-- What the task requires --
Please show each line of the listing where "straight" is present.

-- Records provided --
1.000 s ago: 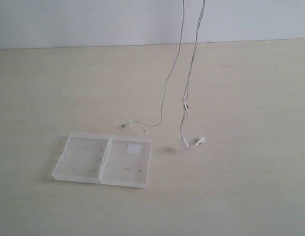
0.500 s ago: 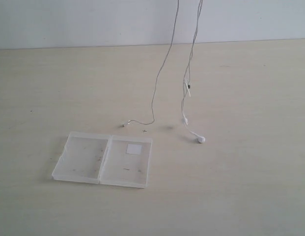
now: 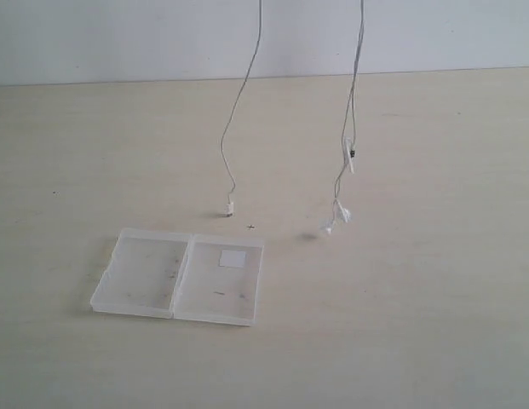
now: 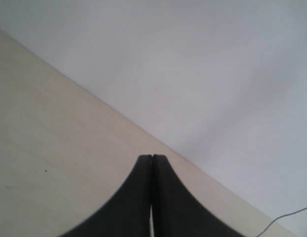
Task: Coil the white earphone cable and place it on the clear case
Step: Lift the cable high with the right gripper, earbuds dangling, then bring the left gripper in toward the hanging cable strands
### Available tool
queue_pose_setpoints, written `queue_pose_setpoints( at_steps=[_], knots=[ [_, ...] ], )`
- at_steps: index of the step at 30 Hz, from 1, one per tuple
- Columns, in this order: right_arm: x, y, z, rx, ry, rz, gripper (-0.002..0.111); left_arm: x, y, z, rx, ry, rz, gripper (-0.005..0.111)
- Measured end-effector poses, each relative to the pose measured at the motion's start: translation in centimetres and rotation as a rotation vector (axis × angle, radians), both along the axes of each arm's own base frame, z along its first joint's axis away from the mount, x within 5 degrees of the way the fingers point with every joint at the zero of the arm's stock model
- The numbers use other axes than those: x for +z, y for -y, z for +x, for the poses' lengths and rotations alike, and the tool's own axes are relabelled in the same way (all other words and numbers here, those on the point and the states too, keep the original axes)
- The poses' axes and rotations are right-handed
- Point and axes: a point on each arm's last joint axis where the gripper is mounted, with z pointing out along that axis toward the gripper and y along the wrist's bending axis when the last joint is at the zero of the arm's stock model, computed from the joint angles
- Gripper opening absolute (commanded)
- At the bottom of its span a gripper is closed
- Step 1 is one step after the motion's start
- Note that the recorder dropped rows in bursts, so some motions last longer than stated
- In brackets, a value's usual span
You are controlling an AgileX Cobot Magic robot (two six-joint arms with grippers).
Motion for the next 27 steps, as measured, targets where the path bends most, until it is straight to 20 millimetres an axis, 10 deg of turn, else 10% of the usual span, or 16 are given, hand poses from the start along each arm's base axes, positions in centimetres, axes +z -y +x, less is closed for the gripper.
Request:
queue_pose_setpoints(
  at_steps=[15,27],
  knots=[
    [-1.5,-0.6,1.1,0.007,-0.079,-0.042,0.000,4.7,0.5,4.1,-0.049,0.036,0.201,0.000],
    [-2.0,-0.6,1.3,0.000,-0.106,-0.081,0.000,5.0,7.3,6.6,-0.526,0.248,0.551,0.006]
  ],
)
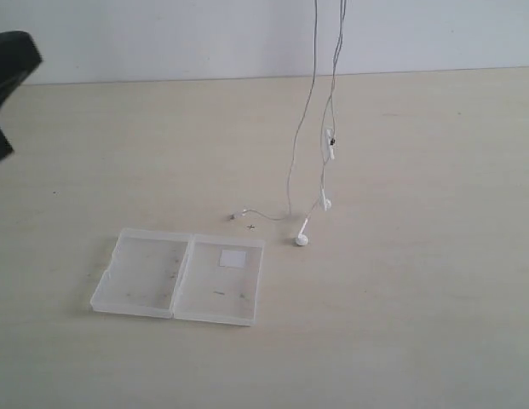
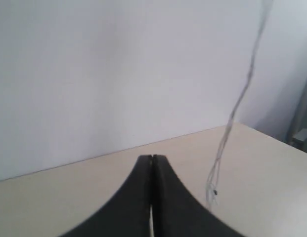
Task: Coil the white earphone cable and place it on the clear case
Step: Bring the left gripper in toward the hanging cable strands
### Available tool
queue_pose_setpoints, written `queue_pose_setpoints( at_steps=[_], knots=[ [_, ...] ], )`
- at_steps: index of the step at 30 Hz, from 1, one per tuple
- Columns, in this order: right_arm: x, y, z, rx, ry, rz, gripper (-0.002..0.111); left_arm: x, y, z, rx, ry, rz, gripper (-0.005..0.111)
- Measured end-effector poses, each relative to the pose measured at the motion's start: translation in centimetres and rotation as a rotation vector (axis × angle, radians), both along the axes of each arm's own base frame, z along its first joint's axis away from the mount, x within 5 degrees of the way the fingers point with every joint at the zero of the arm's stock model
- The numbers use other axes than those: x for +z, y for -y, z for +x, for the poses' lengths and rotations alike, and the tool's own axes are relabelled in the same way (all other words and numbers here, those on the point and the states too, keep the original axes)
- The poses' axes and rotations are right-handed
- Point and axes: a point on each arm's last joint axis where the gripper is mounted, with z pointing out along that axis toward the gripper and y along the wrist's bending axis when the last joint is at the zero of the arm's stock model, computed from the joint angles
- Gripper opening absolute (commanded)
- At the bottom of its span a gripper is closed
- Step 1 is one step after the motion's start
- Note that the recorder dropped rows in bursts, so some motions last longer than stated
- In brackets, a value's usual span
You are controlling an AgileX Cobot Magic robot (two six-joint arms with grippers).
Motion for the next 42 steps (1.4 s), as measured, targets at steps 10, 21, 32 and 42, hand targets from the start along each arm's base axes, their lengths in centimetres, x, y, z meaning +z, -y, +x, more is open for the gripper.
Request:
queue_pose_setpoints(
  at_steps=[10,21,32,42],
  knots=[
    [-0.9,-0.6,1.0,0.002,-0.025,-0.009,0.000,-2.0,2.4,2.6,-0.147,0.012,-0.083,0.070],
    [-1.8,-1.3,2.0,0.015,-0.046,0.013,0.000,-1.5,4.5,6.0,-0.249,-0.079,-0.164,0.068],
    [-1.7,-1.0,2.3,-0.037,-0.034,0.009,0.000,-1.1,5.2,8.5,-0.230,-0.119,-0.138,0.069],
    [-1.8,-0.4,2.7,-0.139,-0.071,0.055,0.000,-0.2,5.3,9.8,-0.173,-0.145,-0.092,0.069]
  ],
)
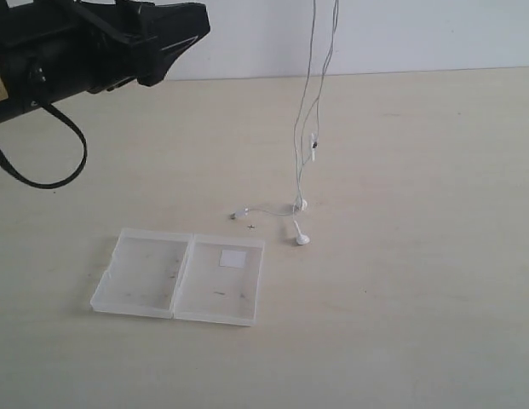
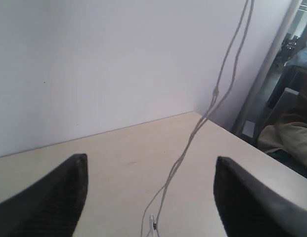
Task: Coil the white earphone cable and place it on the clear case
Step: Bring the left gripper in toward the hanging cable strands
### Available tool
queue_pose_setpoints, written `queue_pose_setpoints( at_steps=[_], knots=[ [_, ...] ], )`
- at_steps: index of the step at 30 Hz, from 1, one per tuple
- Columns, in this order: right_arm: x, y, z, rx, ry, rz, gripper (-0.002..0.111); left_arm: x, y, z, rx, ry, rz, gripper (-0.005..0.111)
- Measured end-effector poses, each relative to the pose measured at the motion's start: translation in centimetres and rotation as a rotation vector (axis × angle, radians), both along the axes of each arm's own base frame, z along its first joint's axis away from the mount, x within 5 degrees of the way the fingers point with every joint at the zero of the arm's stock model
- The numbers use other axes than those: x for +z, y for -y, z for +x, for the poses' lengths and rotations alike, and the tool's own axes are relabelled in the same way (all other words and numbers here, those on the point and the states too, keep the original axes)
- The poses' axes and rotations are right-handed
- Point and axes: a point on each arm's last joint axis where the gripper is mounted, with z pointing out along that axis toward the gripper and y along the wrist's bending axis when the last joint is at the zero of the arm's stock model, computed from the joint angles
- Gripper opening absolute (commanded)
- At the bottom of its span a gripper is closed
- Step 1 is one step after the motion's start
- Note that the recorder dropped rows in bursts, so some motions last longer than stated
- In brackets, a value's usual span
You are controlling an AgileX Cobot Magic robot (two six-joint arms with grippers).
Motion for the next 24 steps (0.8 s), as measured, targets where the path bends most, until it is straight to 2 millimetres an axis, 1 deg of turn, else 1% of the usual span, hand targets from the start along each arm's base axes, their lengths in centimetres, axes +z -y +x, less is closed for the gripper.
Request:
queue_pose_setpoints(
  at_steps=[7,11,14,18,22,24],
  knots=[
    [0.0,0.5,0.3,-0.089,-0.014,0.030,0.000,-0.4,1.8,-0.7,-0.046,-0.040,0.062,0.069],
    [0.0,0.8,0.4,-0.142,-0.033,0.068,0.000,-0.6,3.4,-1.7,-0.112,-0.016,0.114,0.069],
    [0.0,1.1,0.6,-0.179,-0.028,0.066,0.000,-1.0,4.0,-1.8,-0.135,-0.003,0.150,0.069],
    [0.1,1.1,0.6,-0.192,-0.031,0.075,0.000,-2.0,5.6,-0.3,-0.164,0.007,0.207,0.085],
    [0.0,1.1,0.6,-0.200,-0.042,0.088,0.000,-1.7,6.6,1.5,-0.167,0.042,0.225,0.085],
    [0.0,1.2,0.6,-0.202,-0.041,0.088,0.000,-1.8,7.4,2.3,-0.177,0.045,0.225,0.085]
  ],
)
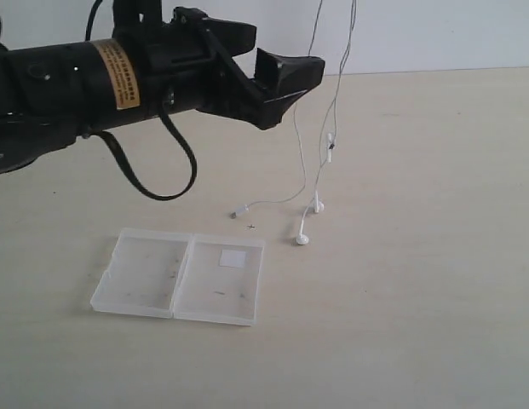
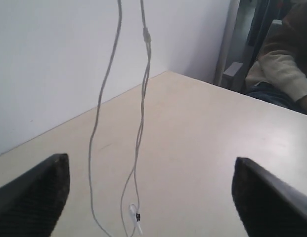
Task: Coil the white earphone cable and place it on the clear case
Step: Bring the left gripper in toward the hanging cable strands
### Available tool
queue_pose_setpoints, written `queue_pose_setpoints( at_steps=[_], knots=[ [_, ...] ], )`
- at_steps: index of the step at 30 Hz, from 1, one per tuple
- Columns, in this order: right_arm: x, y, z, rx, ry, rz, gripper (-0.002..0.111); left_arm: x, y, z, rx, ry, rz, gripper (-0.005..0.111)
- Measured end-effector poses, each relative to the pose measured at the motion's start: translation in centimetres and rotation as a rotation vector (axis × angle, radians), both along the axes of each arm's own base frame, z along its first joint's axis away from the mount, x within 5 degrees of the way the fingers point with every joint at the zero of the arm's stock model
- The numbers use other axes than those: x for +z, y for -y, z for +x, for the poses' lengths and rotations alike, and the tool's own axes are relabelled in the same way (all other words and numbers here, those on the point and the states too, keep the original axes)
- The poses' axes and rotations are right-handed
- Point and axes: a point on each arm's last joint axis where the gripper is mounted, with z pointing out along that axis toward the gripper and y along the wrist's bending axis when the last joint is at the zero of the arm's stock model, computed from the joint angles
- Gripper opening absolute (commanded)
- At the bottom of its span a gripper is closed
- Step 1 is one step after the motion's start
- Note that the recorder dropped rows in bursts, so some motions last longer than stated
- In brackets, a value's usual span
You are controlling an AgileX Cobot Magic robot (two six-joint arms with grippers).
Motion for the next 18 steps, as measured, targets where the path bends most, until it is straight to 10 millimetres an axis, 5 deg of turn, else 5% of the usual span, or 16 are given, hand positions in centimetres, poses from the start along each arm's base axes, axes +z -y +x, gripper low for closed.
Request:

-- Answer box --
Motion for the next 27 steps, as measured, targets where the path bends most, until it is straight to 20 millimetres an axis, 10 deg of turn, else 10% of the usual span, or 16 are given, hand poses from the start along each arm's base axes, positions in centimetres, axes +z -y +x, less is closed for the gripper.
Motion for the next 24 steps (0.8 s), as measured, targets where the path bends most, until it is straight to 2 millimetres an axis, 1 deg of turn, else 1% of the usual span, hand targets from the start along each arm's base axes, their lengths in centimetres, axes +z -y +x, less is closed for the gripper.
Motion for the next 18 steps, as measured, targets where the path bends most, until it is straight to 10 millimetres an axis, 5 deg of turn, else 5% of the usual span, or 16 are given, hand positions in centimetres, poses from the start along each arm's base axes, axes +z -y +x, gripper low for closed.

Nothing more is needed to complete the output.